TASK OBJECTIVE: From the line containing "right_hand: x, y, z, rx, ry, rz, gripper" down to the line containing "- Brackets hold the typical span" in the records below, reproduce every line exactly, ends included, and omit all others.
MATERIAL FOR THIS TASK START
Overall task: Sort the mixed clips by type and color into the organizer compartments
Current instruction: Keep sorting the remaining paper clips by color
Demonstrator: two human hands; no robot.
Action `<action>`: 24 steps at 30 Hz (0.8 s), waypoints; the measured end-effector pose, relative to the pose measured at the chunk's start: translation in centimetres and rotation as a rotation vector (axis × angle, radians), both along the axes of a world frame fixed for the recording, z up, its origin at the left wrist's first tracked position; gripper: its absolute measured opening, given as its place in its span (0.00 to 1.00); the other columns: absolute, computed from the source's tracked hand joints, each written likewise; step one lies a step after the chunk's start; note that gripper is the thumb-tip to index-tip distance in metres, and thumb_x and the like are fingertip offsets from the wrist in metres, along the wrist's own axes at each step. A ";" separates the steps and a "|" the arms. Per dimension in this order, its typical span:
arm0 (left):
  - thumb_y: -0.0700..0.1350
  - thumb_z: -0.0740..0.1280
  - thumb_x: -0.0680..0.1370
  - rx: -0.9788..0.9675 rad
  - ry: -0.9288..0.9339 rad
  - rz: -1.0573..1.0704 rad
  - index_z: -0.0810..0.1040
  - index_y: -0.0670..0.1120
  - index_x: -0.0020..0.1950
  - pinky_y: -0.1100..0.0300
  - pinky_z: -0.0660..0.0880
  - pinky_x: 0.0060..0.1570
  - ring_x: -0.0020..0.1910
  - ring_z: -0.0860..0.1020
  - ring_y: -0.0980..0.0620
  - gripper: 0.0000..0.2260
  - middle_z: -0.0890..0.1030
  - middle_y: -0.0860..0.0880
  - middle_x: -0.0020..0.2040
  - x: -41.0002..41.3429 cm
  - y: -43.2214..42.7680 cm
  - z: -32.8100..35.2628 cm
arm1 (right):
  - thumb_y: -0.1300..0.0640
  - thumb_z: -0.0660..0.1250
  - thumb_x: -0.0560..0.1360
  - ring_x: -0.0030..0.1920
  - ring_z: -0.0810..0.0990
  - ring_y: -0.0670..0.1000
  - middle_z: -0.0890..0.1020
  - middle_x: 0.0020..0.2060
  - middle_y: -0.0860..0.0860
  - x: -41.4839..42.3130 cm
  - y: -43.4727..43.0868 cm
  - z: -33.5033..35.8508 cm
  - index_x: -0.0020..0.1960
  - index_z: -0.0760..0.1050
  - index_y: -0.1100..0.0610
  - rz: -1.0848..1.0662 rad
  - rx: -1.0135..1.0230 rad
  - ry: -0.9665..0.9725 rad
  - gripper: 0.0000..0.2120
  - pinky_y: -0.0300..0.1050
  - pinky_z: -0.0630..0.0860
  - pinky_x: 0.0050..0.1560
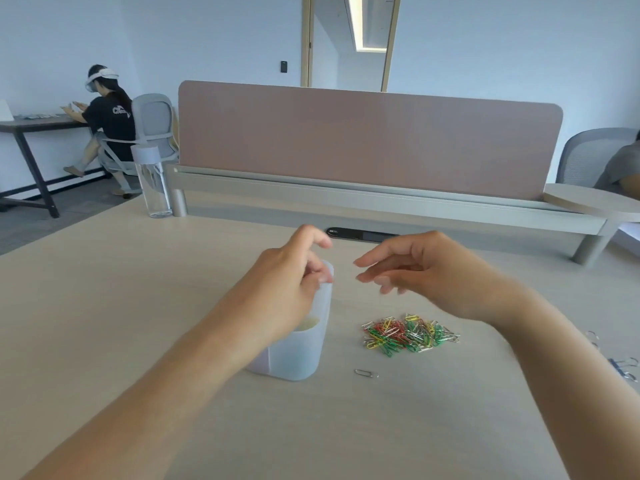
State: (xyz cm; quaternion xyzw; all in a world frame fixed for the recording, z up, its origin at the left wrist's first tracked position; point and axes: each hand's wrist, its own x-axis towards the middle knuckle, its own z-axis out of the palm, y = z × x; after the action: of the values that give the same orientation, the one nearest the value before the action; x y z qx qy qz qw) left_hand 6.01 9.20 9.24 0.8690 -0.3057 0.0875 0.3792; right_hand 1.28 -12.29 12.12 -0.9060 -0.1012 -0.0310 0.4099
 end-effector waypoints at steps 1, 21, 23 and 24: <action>0.39 0.62 0.80 -0.031 -0.024 -0.029 0.68 0.56 0.62 0.62 0.73 0.47 0.47 0.77 0.63 0.16 0.81 0.61 0.47 -0.4 -1.0 -0.2 | 0.65 0.67 0.76 0.43 0.83 0.49 0.86 0.45 0.44 -0.3 -0.7 -0.1 0.53 0.81 0.49 -0.019 0.004 -0.016 0.13 0.38 0.78 0.44; 0.35 0.60 0.78 0.273 -0.010 -0.156 0.74 0.48 0.51 0.63 0.70 0.50 0.50 0.72 0.57 0.09 0.72 0.53 0.51 -2.9 -6.7 -9.5 | 0.69 0.61 0.77 0.61 0.69 0.51 0.75 0.61 0.48 -5.0 -9.2 -13.6 0.66 0.76 0.53 -0.458 -0.482 -0.174 0.21 0.37 0.62 0.63; 0.36 0.63 0.77 0.203 0.049 -0.212 0.77 0.49 0.46 0.70 0.69 0.43 0.44 0.73 0.62 0.09 0.75 0.55 0.47 -2.9 -7.5 -9.1 | 0.71 0.64 0.74 0.56 0.73 0.54 0.79 0.56 0.47 -5.2 -9.1 -14.3 0.62 0.79 0.53 -0.427 -0.497 -0.240 0.22 0.49 0.72 0.60; 0.37 0.65 0.77 0.164 0.086 -0.256 0.79 0.50 0.44 0.72 0.67 0.41 0.42 0.73 0.63 0.08 0.76 0.56 0.45 -2.9 -7.9 -9.0 | 0.71 0.65 0.72 0.54 0.75 0.54 0.80 0.55 0.46 -5.4 -9.0 -14.5 0.61 0.80 0.52 -0.405 -0.489 -0.267 0.22 0.53 0.75 0.56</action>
State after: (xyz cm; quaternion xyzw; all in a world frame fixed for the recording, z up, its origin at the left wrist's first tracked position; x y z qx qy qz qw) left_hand 3.06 1.34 0.21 0.8539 -0.4035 -0.0243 0.3278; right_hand -4.10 -21.28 -2.36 -0.9670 0.0238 -0.2049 0.1492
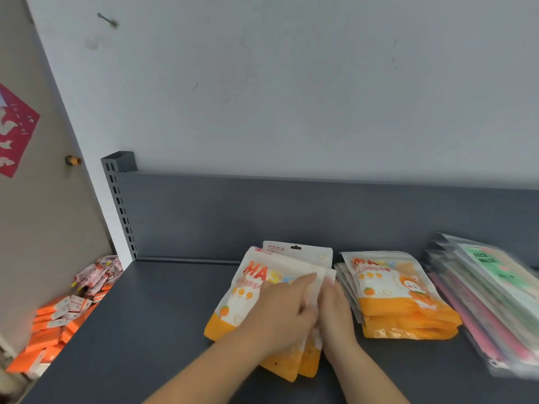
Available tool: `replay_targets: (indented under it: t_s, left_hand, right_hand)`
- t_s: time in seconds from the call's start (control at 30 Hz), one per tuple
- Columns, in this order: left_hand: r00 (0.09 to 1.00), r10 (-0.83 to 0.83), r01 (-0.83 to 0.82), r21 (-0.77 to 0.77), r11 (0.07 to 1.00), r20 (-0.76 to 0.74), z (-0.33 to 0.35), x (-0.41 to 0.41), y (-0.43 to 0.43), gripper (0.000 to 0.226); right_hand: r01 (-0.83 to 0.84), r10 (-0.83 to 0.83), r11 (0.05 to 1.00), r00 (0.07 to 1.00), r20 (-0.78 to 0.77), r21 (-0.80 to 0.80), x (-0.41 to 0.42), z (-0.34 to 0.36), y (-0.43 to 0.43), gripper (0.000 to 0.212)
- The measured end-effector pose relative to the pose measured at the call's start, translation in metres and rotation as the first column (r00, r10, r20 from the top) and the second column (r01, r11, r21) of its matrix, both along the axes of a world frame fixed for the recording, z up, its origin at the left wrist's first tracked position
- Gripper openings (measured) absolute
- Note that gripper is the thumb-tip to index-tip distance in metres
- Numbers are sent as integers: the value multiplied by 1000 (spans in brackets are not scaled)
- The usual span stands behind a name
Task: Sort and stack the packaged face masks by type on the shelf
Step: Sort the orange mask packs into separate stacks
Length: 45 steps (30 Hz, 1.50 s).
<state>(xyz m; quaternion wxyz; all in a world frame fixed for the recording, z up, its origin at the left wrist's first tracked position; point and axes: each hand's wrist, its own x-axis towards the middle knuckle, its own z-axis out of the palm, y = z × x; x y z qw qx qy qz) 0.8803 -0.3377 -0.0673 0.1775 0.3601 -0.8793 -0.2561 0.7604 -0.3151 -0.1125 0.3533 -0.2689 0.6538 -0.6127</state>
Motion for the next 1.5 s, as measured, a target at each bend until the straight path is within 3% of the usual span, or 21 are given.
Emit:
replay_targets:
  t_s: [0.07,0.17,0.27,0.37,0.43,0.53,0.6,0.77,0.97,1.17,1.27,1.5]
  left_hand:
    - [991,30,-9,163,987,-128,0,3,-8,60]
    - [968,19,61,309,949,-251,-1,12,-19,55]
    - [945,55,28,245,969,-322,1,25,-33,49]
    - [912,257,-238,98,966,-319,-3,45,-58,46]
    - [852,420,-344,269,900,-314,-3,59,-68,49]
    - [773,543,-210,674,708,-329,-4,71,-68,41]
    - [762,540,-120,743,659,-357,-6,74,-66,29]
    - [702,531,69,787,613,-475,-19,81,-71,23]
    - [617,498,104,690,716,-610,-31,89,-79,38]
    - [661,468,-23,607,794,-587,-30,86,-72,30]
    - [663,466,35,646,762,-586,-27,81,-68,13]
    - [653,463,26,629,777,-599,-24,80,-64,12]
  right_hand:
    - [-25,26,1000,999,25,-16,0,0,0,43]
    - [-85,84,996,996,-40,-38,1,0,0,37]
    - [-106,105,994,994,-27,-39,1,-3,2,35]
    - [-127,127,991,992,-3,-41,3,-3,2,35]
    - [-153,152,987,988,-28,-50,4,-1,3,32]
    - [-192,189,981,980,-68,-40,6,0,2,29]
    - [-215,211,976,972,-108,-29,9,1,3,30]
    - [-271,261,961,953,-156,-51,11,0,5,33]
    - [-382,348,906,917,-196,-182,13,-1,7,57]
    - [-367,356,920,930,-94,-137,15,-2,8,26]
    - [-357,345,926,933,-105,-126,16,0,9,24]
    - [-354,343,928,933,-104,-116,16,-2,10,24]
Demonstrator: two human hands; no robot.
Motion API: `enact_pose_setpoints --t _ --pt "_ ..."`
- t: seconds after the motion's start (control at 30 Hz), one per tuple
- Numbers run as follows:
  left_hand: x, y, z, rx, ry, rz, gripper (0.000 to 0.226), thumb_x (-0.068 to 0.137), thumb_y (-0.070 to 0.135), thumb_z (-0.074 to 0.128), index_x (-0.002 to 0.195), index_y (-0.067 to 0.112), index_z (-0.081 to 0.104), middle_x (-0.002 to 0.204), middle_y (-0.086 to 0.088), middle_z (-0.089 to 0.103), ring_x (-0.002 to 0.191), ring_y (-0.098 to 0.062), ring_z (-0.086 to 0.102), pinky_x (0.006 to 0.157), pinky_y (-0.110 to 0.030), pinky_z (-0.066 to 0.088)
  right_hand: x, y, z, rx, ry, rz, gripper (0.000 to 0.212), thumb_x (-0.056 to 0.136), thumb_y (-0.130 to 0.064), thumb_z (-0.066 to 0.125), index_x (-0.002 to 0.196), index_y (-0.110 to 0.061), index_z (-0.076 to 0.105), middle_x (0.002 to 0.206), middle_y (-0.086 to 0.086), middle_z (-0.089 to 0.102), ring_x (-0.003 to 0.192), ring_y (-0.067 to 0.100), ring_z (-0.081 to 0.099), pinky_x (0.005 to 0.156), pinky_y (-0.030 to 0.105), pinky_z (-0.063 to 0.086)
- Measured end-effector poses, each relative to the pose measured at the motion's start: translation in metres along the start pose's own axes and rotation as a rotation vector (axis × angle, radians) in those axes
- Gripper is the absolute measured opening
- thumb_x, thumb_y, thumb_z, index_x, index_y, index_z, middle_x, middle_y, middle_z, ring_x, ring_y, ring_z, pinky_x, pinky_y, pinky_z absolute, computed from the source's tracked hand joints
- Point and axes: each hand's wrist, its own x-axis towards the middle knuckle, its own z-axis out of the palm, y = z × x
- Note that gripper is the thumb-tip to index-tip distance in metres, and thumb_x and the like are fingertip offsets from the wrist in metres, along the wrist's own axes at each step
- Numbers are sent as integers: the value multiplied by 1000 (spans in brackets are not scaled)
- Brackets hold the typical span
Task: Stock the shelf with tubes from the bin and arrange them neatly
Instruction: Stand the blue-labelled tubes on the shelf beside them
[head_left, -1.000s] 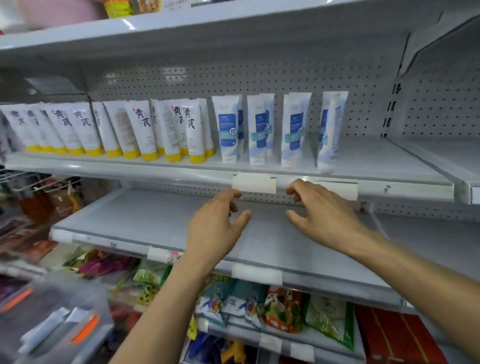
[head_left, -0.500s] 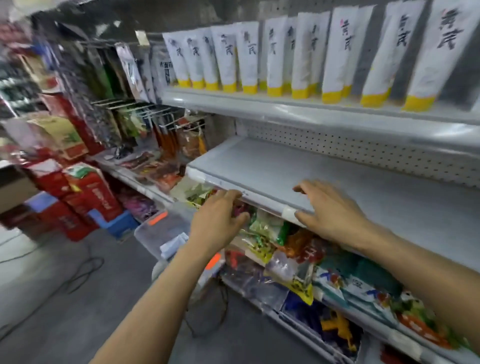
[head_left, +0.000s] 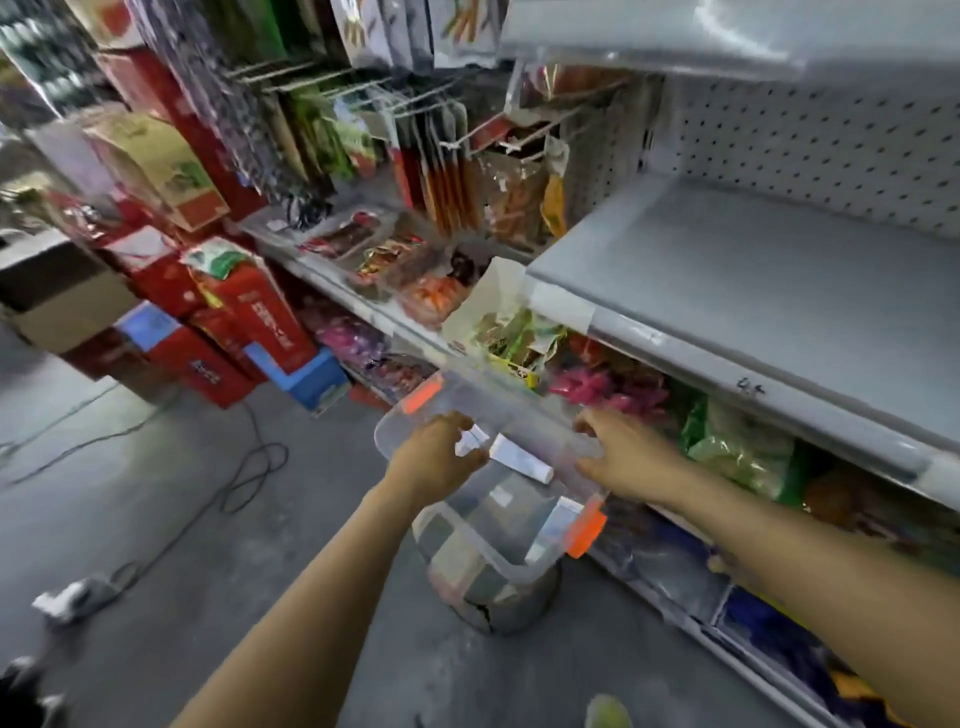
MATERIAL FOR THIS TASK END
EXERCISE SOLUTION:
  right_hand: x, y, z, rx, ry, rz, gripper (0.000 to 0.212), thumb_x (-0.056 to 0.136), thumb_y (-0.130 to 0.064), thumb_z (-0.066 to 0.125), index_x (-0.002 to 0.196), index_y (-0.110 to 0.061), index_z (-0.076 to 0.105), middle_x (0.002 to 0.206), middle_y (-0.086 to 0.086), middle_z (-0.089 to 0.102), ring_x (-0.003 to 0.192), ring_y (-0.067 to 0.100), ring_z (-0.081 to 0.099), pinky_x (0.005 to 0.156), pinky_y (-0.030 to 0.105), pinky_z (-0.063 to 0.086)
- Measured end-effector poses, each relative to the pose measured at the motion's start: translation in metres along the start pose's own axes and rotation as a rotation vector (axis × angle, radians) in those axes
- Gripper is the absolute measured opening
- thumb_x, thumb_y, thumb_z, index_x, index_y, index_z, middle_x, middle_y, middle_z, ring_x, ring_y, ring_z, pinky_x, pinky_y, pinky_z absolute, computed from the source's tracked hand joints
- Point and axes: each hand's wrist, its own x-axis towards the middle knuckle, its own z-axis out of the palm, y = z × x
- Note that gripper is the thumb-tip to index-tip distance in metres, and thumb_x and the like are fingertip offsets from the wrist in metres, along the wrist's own axes at each step
- Numbers are sent as integers: the value multiplied by 1000 (spans in brackets are not scaled)
- Brackets hold the typical span

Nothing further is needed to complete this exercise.